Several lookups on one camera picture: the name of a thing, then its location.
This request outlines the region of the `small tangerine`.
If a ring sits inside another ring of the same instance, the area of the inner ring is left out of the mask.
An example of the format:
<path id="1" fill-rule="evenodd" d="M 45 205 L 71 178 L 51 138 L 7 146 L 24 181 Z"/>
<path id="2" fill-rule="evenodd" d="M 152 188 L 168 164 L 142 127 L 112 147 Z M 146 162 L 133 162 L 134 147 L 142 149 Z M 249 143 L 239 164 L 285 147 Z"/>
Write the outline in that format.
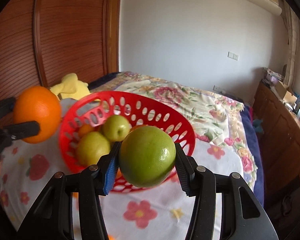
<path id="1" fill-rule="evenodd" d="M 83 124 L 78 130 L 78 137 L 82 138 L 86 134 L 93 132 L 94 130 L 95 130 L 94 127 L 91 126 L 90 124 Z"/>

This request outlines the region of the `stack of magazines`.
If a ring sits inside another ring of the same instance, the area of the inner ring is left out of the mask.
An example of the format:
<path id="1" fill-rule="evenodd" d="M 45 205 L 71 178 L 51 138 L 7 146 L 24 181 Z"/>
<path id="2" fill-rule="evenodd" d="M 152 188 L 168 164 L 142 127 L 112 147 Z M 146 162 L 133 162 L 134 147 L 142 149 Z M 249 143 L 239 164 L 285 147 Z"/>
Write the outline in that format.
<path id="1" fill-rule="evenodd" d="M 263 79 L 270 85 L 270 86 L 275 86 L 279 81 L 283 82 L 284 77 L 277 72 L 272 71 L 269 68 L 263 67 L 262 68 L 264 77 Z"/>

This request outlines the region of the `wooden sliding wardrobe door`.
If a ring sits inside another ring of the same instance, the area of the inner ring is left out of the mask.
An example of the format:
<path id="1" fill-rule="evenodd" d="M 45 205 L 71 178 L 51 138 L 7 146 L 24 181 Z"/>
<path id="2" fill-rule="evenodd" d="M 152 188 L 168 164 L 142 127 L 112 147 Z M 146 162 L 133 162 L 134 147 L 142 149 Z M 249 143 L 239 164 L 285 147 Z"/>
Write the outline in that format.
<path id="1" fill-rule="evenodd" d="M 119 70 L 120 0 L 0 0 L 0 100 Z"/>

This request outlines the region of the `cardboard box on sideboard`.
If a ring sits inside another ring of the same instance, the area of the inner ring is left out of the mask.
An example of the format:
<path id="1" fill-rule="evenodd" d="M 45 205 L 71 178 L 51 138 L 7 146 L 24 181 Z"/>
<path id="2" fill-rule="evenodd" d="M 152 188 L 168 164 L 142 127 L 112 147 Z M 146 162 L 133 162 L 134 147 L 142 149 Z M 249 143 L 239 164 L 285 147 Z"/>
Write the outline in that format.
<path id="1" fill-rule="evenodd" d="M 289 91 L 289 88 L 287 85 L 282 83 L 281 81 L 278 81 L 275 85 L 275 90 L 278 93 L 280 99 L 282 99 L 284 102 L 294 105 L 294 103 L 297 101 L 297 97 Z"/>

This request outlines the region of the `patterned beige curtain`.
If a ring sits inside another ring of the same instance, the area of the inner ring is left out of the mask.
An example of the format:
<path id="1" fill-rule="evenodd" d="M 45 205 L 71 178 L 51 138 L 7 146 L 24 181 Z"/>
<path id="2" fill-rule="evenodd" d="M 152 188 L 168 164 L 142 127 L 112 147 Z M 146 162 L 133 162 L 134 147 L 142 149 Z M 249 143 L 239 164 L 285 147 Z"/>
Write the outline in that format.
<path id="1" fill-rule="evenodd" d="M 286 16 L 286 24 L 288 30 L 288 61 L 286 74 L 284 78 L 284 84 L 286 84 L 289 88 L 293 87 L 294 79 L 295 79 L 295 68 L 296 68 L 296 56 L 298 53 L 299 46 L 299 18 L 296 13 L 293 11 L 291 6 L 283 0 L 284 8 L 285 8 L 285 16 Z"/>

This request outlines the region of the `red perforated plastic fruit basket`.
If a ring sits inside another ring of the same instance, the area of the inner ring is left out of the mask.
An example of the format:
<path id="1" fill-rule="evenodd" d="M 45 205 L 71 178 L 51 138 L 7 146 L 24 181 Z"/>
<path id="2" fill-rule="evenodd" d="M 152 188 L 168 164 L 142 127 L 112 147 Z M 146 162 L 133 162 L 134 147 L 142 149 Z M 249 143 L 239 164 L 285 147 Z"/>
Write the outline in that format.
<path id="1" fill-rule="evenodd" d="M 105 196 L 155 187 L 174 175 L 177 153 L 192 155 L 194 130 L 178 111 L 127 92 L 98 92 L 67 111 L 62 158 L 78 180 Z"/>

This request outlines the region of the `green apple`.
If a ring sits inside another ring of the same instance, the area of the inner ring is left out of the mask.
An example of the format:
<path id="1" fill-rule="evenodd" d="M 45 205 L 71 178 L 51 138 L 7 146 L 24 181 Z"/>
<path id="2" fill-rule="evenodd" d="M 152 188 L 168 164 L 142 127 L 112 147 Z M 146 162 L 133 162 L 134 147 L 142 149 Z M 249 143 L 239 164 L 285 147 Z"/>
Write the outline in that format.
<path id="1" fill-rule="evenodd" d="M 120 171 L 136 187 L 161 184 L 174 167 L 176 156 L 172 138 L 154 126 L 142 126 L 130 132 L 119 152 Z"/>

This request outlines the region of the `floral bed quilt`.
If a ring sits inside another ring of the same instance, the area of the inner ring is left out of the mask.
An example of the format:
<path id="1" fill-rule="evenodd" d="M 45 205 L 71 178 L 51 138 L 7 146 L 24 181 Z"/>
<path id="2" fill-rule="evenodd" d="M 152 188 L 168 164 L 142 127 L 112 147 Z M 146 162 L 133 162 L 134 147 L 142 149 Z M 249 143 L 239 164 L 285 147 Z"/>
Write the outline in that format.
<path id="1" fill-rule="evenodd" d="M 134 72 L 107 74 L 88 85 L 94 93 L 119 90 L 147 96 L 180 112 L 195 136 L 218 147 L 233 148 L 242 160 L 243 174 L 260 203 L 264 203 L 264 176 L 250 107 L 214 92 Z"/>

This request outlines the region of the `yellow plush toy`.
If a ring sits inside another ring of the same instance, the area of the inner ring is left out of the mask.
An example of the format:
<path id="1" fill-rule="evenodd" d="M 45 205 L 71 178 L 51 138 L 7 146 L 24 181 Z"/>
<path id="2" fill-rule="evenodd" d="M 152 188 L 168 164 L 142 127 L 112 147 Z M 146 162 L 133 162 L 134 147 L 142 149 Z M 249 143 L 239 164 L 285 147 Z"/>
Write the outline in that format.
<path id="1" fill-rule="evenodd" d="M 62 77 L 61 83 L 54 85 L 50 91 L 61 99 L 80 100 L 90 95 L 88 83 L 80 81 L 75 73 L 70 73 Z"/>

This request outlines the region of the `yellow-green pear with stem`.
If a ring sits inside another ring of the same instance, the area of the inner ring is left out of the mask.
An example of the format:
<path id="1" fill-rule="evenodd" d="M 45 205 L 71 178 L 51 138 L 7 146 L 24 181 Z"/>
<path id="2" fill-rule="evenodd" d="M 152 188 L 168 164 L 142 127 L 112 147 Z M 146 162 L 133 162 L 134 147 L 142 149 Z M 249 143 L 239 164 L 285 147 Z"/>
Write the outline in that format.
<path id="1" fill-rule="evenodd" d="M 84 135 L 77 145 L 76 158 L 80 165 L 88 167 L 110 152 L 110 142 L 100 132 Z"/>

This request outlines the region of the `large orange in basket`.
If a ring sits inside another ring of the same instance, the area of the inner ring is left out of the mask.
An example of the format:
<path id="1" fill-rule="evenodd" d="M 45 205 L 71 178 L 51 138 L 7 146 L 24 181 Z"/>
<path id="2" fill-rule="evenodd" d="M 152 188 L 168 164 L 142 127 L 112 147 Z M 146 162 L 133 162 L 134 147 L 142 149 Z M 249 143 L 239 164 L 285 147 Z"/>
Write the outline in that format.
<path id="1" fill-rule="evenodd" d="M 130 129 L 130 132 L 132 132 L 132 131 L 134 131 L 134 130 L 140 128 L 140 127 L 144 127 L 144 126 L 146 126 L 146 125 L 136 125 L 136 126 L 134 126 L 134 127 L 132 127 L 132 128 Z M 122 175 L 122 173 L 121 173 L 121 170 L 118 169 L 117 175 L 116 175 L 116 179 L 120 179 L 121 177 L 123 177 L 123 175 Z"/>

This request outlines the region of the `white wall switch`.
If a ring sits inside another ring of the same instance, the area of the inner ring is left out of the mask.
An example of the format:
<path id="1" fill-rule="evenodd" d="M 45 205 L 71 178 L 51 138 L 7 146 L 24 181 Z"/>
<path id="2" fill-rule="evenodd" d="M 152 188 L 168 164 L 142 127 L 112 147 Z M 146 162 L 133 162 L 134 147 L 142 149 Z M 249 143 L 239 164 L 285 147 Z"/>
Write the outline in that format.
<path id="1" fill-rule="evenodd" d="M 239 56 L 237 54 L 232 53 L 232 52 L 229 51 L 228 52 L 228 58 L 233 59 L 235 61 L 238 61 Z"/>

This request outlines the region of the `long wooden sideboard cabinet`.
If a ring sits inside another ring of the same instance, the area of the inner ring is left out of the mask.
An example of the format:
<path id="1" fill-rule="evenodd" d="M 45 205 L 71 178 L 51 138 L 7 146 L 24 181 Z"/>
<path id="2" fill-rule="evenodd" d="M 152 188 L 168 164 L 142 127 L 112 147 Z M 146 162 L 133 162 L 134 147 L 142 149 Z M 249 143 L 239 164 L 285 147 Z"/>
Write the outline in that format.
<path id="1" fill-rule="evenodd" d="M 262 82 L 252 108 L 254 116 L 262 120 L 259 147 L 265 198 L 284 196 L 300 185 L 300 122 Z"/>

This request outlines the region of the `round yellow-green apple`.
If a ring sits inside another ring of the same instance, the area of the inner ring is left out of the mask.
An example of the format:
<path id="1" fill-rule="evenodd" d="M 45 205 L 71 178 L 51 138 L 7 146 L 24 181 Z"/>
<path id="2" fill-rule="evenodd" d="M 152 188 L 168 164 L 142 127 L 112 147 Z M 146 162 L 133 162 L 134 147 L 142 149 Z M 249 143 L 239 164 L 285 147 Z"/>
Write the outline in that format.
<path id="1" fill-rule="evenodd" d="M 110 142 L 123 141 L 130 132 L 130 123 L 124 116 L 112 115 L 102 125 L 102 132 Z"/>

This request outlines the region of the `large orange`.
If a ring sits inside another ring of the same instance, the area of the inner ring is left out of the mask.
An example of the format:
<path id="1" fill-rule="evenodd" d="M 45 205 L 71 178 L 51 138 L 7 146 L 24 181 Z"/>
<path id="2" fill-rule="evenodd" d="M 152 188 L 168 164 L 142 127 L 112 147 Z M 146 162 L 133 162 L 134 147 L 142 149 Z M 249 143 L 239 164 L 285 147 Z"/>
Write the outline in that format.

+++

> EXERCISE OBJECTIVE: Report the tally of lines in the material holding "wooden", and add nothing to it.

> RESPONSE BOX: 2